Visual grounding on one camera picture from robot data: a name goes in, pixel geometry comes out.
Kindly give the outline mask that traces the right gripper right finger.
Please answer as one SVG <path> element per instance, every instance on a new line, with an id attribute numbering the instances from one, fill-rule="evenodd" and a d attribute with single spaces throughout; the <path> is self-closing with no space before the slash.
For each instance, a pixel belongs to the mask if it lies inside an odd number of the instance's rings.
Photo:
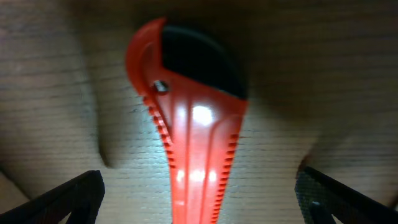
<path id="1" fill-rule="evenodd" d="M 397 211 L 309 166 L 298 172 L 295 193 L 306 224 L 397 223 Z"/>

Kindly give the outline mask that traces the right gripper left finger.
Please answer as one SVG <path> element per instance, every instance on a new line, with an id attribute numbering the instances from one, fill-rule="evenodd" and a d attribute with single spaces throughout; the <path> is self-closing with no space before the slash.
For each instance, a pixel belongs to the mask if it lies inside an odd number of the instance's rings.
<path id="1" fill-rule="evenodd" d="M 1 214 L 1 224 L 95 224 L 105 195 L 99 170 L 89 170 L 68 182 Z"/>

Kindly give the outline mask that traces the orange utility knife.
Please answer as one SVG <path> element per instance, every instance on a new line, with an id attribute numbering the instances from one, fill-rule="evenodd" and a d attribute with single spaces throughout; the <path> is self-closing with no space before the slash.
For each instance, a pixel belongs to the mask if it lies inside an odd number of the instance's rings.
<path id="1" fill-rule="evenodd" d="M 248 105 L 234 60 L 208 34 L 159 18 L 134 34 L 126 71 L 164 145 L 173 224 L 216 223 Z"/>

# [Exercise objective]
The expected response is every line of the material, written out exactly, with the images removed.

# [Output]
Visual grounding on one camera picture from robot data: a name goes in, pixel geometry comes out.
Kindly give the outline mask that traces the right gripper right finger.
Please answer as one SVG <path> element per instance, every instance on a new line, with an id attribute numbering the instances from one, fill-rule="evenodd" and a d attribute with single spaces throughout; the <path> is self-closing with no space before the slash.
For each instance, a pixel belongs to the mask if it lies inside an odd number of the instance's rings.
Photo:
<path id="1" fill-rule="evenodd" d="M 397 211 L 309 166 L 298 172 L 295 193 L 306 224 L 397 223 Z"/>

Kindly give the outline mask that traces the right gripper left finger.
Please answer as one SVG <path> element per instance, every instance on a new line, with an id attribute numbering the instances from one, fill-rule="evenodd" and a d attribute with single spaces throughout; the <path> is self-closing with no space before the slash.
For each instance, a pixel belongs to the mask if it lies inside an odd number of the instance's rings.
<path id="1" fill-rule="evenodd" d="M 1 214 L 1 224 L 95 224 L 105 195 L 99 170 L 89 170 L 68 182 Z"/>

Kindly give the outline mask that traces the orange utility knife.
Please answer as one SVG <path> element per instance, every instance on a new line, with an id attribute numbering the instances from one, fill-rule="evenodd" and a d attribute with single spaces throughout; the <path> is self-closing with no space before the slash.
For each instance, a pixel belongs to the mask if it lies inside an odd number of the instance's rings.
<path id="1" fill-rule="evenodd" d="M 248 105 L 234 60 L 208 34 L 159 18 L 134 34 L 126 71 L 164 145 L 173 224 L 216 223 Z"/>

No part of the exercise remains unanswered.